3. Zhong, X., J. Du, C. J. Hale, J. Gallego-Bartolome, S. Feng, A.A. Vashisht, J. Chory, J. A. Wohlschlegel, D. J. Patel, and S. E. Jacobsen. 2014. Molecular mechanism of action of plant DRM de novo DNA methyltransferases. Cell 157:1050-1060.

4. Zhang, X., J. Yazaki, A. Sundaresan, S. Cokus, S. Chan, H. Chen, I. Henderson, P Shinn, M. Pellegrini, S. Jacobsen, J. Ecker. 2006. Genome-wide high-resolution mapping and functional analysis of DNA methylation in Arabidopsis. Cell 126:1189-1201.

5. Bannister, A. J., and T. Kouzarides. 2011. Regulation of chromatin by histone modifications. Cell Res 21:381–395.

6. Pasque, V., J. Jullien, K. Miyamoto, R. P. Halley-Stott, and J. B. Gurdon. 2011. Epigenetic factors influencing resistance to nuclear reprogramming. Trends in genetics 27:516–525.

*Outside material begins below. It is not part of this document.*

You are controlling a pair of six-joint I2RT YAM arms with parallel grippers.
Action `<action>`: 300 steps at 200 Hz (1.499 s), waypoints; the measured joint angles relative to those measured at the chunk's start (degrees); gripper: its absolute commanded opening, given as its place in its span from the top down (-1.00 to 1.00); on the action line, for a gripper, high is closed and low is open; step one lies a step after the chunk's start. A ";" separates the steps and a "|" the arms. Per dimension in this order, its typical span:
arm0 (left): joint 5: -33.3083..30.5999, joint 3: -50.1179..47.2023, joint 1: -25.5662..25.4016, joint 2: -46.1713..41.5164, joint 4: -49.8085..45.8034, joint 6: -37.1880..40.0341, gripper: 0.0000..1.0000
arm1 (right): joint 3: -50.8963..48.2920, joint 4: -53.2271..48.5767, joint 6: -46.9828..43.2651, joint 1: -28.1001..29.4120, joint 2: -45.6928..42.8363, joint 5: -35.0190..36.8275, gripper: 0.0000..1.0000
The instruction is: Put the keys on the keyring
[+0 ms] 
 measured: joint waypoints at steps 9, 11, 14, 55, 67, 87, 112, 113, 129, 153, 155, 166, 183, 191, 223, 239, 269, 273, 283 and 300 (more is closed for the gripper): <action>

7. Iwasaki, M., and J. Paskowski. 2014. Epigenetic memory in plants. EMBO J 33:1987-1998.

8. Sun, L., G. Song, W. Guo, W. Wang, H. Zhao, T. Gao, Q. Lv, X. Yang, F. Xu, Y. Dong, and L. Pu. 2019. Dynamic changes in genome-wide histone3 lysine27 trimethylation and gene expression of soybean roots in response to salt stress. Front Plant Sci 10:1031. https://doi.org/10.3389/fpls.2019.01031

9. Shrivastava, P., and R. Kumar. 2015. Soil salinity: A serious environmental issue and plant growth promoting bacteria as one of the tools for its alleviation. Saudi journal of biological sciences 22:123-131.

10. Litalien, A., and B. Zeeb. 2020. Curing the earth: A review of anthropogenic soil salinization and plant-based strategies for sustainable mitigation. Science of The Total Environment 698:134235. https://doi.org/10.1016/j.scitotenv.2019.134235

11. Daley, M., J. D. Potter, and W. H. McDowell. 2009. Salinization of urbanizing New Hampshire streams and groundwater: effects of road salt and hydrologic variability. J. N. Am. Benthol. Soc. 28:929-940.

12. Mahajan, S., and N. Tuteja. 2005. Cold, salinity and drought stresses: an overview. Arch. Biochem. Biophys. 444:139-158.

13. Chinnusamy, V., Z. Gong, and J. Zhu. 2008. Abscisic acid-mediated epigenetic processes in plant development and stress responses. Journal of integrative plant biology 50:1187–1195.